**SOURCE DATA**.
____________________

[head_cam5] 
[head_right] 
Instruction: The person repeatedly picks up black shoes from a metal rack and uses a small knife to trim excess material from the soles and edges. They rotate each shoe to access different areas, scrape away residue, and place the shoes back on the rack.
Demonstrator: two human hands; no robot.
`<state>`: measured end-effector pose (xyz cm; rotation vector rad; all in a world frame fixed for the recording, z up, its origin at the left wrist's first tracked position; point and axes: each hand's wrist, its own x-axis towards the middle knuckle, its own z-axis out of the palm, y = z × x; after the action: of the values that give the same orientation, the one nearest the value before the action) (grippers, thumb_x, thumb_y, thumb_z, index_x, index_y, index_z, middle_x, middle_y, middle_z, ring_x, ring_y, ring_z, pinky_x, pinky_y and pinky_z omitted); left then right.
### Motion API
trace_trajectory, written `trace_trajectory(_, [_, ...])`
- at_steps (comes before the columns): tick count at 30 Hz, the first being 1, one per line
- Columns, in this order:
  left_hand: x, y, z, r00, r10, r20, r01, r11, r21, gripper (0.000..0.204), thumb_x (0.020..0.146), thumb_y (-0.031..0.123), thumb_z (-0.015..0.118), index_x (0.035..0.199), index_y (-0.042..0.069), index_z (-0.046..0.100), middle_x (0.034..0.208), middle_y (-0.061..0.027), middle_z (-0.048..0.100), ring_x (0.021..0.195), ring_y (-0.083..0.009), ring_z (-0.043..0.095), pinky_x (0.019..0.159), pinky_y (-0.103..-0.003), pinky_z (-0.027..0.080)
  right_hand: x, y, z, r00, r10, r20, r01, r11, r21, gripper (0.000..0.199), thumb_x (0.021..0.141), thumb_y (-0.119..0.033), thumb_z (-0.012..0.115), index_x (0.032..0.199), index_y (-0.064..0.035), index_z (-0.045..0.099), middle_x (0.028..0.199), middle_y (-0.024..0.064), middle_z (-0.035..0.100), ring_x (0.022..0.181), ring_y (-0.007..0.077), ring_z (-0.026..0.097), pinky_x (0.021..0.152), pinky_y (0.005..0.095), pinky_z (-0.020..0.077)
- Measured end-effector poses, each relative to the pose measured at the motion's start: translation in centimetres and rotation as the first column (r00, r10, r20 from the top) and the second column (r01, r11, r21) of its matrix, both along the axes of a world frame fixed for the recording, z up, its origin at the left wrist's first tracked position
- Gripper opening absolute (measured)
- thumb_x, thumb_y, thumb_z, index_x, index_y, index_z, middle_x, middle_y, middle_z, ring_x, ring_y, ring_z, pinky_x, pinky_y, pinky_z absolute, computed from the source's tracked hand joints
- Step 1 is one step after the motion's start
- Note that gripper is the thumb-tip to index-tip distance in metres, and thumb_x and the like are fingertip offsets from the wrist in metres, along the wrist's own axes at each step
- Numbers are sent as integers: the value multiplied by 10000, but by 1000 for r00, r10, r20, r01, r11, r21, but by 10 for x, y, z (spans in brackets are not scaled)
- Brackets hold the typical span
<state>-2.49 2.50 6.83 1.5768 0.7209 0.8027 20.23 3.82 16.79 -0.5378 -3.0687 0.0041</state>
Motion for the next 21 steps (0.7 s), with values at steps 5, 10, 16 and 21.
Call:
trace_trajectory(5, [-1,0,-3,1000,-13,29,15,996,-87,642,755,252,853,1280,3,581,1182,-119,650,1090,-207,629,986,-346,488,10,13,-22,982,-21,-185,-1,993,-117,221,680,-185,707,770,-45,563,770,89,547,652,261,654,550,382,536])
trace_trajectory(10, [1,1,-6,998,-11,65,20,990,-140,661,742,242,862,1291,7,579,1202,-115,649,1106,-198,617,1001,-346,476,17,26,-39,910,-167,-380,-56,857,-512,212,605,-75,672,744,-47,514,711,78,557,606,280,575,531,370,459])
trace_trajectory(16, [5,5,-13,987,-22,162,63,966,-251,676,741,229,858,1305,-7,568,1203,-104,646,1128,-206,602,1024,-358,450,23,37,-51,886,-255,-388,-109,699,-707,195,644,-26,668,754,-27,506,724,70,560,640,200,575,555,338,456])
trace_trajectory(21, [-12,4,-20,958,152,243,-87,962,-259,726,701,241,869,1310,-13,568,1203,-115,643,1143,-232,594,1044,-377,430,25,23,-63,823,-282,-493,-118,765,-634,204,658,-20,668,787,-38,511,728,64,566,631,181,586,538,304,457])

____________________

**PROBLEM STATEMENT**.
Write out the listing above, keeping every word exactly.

**TASK SOLUTION**.
[head_cam5] 
[head_right] 
Instruction: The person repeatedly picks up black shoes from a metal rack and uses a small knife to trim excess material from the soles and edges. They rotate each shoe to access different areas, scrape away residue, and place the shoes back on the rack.
Demonstrator: two human hands; no robot.
`<state>`: measured end-effector pose (xyz cm; rotation vector rad; all in a world frame fixed for the recording, z up, its origin at the left wrist's first tracked position; point and axes: each hand's wrist, its own x-axis towards the middle knuckle, its own z-axis out of the palm, y = z × x; after the action: of the values that give the same orientation, the one nearest the value before the action) (grippers, thumb_x, thumb_y, thumb_z, index_x, index_y, index_z, middle_x, middle_y, middle_z, ring_x, ring_y, ring_z, pinky_x, pinky_y and pinky_z omitted); left then right.
### Motion API
trace_trajectory, written `trace_trajectory(_, [_, ...])`
- at_steps (comes before the columns): tick count at 30 Hz, the first being 1, one per line
- Columns, in this order:
  left_hand: x, y, z, r00, r10, r20, r01, r11, r21, gripper (0.000..0.204), thumb_x (0.020..0.146), thumb_y (-0.031..0.123), thumb_z (-0.015..0.118), index_x (0.035..0.199), index_y (-0.042..0.069), index_z (-0.046..0.100), middle_x (0.034..0.208), middle_y (-0.061..0.027), middle_z (-0.048..0.100), ring_x (0.021..0.195), ring_y (-0.083..0.009), ring_z (-0.043..0.095), pinky_x (0.019..0.159), pinky_y (-0.103..-0.003), pinky_z (-0.027..0.080)
  right_hand: x, y, z, r00, r10, r20, r01, r11, r21, gripper (0.000..0.199), thumb_x (0.021..0.141), thumb_y (-0.119..0.033), thumb_z (-0.012..0.115), index_x (0.032..0.199), index_y (-0.064..0.035), index_z (-0.045..0.099), middle_x (0.028..0.199), middle_y (-0.024..0.064), middle_z (-0.035..0.100), ring_x (0.022..0.181), ring_y (-0.007..0.077), ring_z (-0.026..0.097), pinky_x (0.021..0.152), pinky_y (0.005..0.095), pinky_z (-0.020..0.077)
- Measured end-effector poses, each relative to the pose measured at the motion's start: translation in centimetres and rotation as the first column (r00, r10, r20 from the top) and the second column (r01, r11, r21) of its matrix, both along the axes of a world frame fixed for the recording, z up, its origin at the left wrist's first tracked position
- Gripper opening absolute (measured)
- thumb_x, thumb_y, thumb_z, index_x, index_y, index_z, middle_x, middle_y, middle_z, ring_x, ring_y, ring_z, pinky_x, pinky_y, pinky_z absolute, computed from the source's tracked hand joints
- Step 1 is one step after the motion's start
- Note that gripper is the thumb-tip to index-tip distance in metres, and thumb_x and the like are fingertip offsets from the wrist in metres, along the wrist's own axes at each step
- Numbers are sent as integers: the value multiplied by 10000, but by 1000 for r00, r10, r20, r01, r11, r21, but by 10 for x, y, z (spans in brackets are not scaled)
- Brackets hold the typical span
<state>-2.49 2.50 6.83 1.5768 0.7209 0.8027 20.23 3.82 16.79 -0.5378 -3.0687 0.0041</state>
Motion for the next 21 steps (0.7 s), with values at steps 5, 10, 16 and 21.
Call:
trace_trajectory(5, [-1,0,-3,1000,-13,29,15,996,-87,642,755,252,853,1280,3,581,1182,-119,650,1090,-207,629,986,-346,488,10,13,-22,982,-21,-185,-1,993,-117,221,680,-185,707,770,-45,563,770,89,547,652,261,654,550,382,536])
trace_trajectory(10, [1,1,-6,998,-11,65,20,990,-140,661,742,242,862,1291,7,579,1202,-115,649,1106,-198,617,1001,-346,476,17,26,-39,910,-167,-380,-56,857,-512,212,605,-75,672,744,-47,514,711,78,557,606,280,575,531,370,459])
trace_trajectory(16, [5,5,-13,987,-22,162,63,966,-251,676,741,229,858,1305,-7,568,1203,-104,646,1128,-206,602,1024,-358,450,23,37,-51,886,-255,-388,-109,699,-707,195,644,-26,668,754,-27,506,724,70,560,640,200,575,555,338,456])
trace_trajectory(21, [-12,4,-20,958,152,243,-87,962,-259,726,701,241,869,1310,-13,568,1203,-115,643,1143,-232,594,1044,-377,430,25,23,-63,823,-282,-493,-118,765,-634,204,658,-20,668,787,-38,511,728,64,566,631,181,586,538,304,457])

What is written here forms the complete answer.